### EXERCISE DESCRIPTION
Scan the records beneath this line for the line holding "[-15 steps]" and the line holding "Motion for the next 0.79", then transcribe exactly those two and all lines between.

━━━ THE INPUT ━━━

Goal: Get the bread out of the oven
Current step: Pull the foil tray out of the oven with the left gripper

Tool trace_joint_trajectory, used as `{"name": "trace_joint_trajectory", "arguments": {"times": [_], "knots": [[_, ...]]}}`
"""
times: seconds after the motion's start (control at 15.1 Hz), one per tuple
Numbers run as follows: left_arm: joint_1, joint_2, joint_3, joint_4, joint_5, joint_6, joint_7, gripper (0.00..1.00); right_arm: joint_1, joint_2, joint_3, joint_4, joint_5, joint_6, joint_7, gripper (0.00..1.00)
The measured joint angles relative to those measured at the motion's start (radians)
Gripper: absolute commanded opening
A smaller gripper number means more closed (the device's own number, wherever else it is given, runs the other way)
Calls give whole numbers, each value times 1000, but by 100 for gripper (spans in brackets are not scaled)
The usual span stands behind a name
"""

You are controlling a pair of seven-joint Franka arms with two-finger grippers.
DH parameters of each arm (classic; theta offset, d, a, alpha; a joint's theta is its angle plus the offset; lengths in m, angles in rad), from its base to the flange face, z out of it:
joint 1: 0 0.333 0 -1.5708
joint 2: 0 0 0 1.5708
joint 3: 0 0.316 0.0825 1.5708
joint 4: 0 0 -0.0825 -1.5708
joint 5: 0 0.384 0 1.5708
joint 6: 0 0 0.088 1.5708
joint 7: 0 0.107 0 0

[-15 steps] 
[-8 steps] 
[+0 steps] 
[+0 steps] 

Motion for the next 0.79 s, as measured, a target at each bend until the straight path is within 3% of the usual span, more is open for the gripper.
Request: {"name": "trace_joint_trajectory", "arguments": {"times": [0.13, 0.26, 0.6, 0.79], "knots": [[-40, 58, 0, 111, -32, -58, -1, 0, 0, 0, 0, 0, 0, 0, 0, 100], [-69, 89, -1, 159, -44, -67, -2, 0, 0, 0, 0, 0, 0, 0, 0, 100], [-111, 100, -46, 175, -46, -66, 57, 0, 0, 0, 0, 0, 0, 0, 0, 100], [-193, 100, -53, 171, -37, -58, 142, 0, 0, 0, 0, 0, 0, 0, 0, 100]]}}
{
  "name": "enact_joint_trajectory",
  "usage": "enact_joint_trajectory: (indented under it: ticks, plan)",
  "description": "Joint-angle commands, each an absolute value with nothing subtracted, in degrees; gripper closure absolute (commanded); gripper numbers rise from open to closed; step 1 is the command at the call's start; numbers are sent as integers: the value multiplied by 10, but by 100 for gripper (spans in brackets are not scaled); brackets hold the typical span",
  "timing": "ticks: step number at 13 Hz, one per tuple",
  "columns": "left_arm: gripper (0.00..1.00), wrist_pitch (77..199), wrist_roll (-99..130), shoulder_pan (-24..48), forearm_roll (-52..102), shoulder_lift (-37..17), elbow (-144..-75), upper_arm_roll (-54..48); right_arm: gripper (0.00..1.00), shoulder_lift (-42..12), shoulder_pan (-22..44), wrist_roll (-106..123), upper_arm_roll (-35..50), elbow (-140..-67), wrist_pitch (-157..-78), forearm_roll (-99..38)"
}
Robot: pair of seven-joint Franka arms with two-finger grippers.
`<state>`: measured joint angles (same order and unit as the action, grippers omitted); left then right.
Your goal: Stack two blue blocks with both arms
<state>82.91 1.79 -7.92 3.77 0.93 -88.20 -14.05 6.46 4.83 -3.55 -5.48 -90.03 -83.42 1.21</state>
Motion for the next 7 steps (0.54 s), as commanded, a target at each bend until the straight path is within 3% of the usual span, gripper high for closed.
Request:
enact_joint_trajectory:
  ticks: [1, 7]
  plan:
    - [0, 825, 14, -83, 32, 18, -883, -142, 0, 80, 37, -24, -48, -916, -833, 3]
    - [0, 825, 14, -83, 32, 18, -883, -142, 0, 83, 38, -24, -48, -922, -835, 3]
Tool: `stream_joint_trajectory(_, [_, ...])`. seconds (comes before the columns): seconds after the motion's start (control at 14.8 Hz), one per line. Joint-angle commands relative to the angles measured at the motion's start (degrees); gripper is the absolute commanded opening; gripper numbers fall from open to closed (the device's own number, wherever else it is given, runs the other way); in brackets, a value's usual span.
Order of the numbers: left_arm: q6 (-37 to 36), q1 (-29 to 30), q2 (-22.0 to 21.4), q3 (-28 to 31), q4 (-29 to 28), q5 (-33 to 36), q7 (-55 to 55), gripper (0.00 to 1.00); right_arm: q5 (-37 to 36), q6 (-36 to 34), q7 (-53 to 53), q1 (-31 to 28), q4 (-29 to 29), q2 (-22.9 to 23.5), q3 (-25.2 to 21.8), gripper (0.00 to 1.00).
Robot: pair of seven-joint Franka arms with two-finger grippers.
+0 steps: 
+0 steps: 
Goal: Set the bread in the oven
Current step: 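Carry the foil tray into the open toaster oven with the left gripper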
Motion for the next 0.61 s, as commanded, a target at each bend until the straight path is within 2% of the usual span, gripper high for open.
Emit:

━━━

### SOLUTION BELOW
[-15 steps] 
[-8 steps] 
[+0 steps] 
[+0 steps] 

Motion for the next 0.79 s, as measured, a target at each bend until the straight path is within 3% of the usual span, more is open for the gripper.

This answer requires no additional content.